Evaluate $\int \frac{\sin^4 x}{\sin^4 x +\cos^4 x}{dx}$ $$\int \frac{\sin^4 x}{\sin^4 x +\cos^4 x}{dx}$$
$$\sin^2 x =\frac{1}{2}{(1- \cos2x)}$$
$$\cos^2 x =\frac{1}{2}{(1+\cos2x)}$$
$$\int \frac{(1- \cos2x)^2}{2.(1+\cos^2 2x)}{dx}$$
$$\frac{1}{2} \int \left[1-\frac{2 \cos2x}{1+\cos^22x}\right] dx$$
What should I do next ?
Please also tell me alternative way to do this .
 A: HINT:
$$\cos^22x=1-\sin^22x$$
Set $\sin2x=y$

Otherwise,
$$\dfrac{\sin^4x}{\sin^4x+\cos^4x}=\dfrac1{1+\cot^4x}$$
Let $\cot^2x=u\implies dx=-\dfrac{du}{1+u^2}$
Method$\#1:\dfrac2{(1+u^4)(1+u^2)}=\dfrac{1+u^4+1-u^4}{(1+u^4)(1+u^2)}=?$
Method$\#2:$  Writing $u^2=y$
$$\dfrac1{(1+y^2)(1+y)}=\dfrac{Ay+B}{1+y^2}+\dfrac C{1+y}$$
$$\iff1=(Ay+B)(1+y)+C(1+y^2)=y^2(C+A)+y(B+A)+B+C$$
$C+A=0\iff C=-A, B+A=0\iff B=-A$ and $1=B+C=-2A$
$$\implies\dfrac1{(1+y^2)(1+y)}=\dfrac{-y+1}{2(1+y^2)}+\dfrac1{2(1+y)}$$
In either case,  finally $\dfrac{1-u^2}{1+u^4}=\dfrac{\dfrac1{u^2}-1}{\dfrac1{u^2}+u^2}$
and $\displaystyle\int\left(\dfrac1{u^2}-1\right)=?$  and $\dfrac1{u^2}+u^2=\left(u+\dfrac1u\right)^2-2$
A: $$I=\int \frac{\sin^4 x}{\sin^4 x +\cos^4 x}{dx}=\int \frac{1-2\cos^2(x)+\cos^4(x)}{1-2\cos^2(x)+2\cos^4(x)}dx$$
$$=\int\frac{1}{2}-\frac 12\frac{-1+2\cos^2(x)}{1-2\cos^2(x)+2\cos^4(x)}dx$$
$$=\int\frac{1}{2}-\frac 12\frac{\cos(2x)}{1-2\cos^2(x)\sin^2(x)}dx$$
$\color{blue}{\text{This last step above is a few manipulations away from being the last step in your question.}}$
Let $u=\cos(x)\sin(x)$ then $du=\cos(2x)dx$
$$\boxed{I=\frac x2-\frac 12\int \frac 1{1-2u^2}du=\frac x2 -\frac12\frac{\tanh^{-1}(\sqrt2 u)}{\sqrt 2} +k_1}$$
Replace $u$ and you're good to go...
A: Hint: if we multiply by $\sin^{-6}\left(x\right)

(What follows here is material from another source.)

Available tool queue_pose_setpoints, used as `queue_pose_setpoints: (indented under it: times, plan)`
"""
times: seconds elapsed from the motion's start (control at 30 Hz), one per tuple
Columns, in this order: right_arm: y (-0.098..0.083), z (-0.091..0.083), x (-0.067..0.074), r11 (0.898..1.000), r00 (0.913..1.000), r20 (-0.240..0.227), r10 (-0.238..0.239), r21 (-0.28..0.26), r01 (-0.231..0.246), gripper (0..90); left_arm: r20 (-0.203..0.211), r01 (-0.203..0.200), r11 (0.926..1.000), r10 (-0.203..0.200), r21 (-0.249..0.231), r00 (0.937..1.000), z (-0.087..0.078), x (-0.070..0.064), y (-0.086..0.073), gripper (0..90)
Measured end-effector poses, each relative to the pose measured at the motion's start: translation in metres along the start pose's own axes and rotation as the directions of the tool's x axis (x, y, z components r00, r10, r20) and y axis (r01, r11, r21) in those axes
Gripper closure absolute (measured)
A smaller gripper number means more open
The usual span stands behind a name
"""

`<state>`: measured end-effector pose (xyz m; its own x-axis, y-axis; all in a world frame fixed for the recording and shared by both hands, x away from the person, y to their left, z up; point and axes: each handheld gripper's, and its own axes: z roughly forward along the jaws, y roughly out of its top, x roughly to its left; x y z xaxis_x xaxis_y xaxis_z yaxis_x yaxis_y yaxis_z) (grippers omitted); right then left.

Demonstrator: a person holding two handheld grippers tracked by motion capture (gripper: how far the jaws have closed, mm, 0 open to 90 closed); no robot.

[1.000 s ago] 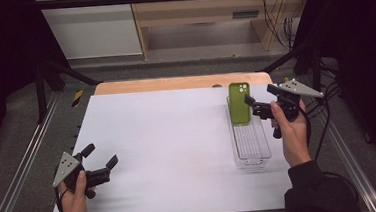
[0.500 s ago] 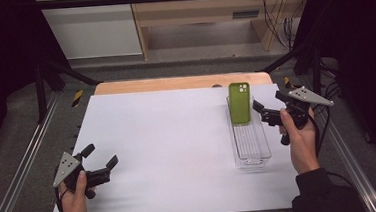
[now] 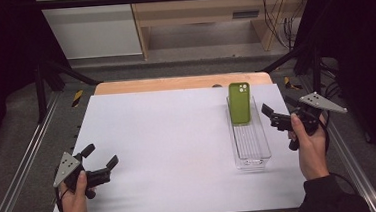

 $ we get $$I=\int\frac{\sin^{4}\left(x\right)}{\sin^{4}\left(x\right)+\cos^{4}\left(x\right)}dx=\int\frac{\csc^{2}\left(x\right)}{\csc^{2}\left(x\right)+\cot^{4}\left(x\right)\csc^{2}\left(x\right)}dx
 $$ $$=\int\frac{\csc^{2}\left(x\right)}{\cot^{6}\left(x\right)+\cot^{4}\left(x\right)+\cot^{2}\left(x\right)+1}dx
 $$ and now taking $\cot\left(x\right)=u,\,-dx \csc^{2}\left(x\right)=du
 $ we have $$I=-\int\frac{1}{u^{6}+u^{4}+u^{2}+1}du=-\int\frac{1}{\left(u^{2}+1\right)\left(u^{4}+1\right)}du$$ $$=\int\frac{1}{\left(u^{2}+1\right)\left(u^{2}+\sqrt{2}x+1\right)\left(u^{2}-\sqrt{2}x+1\right)}du$$ can you take it from here?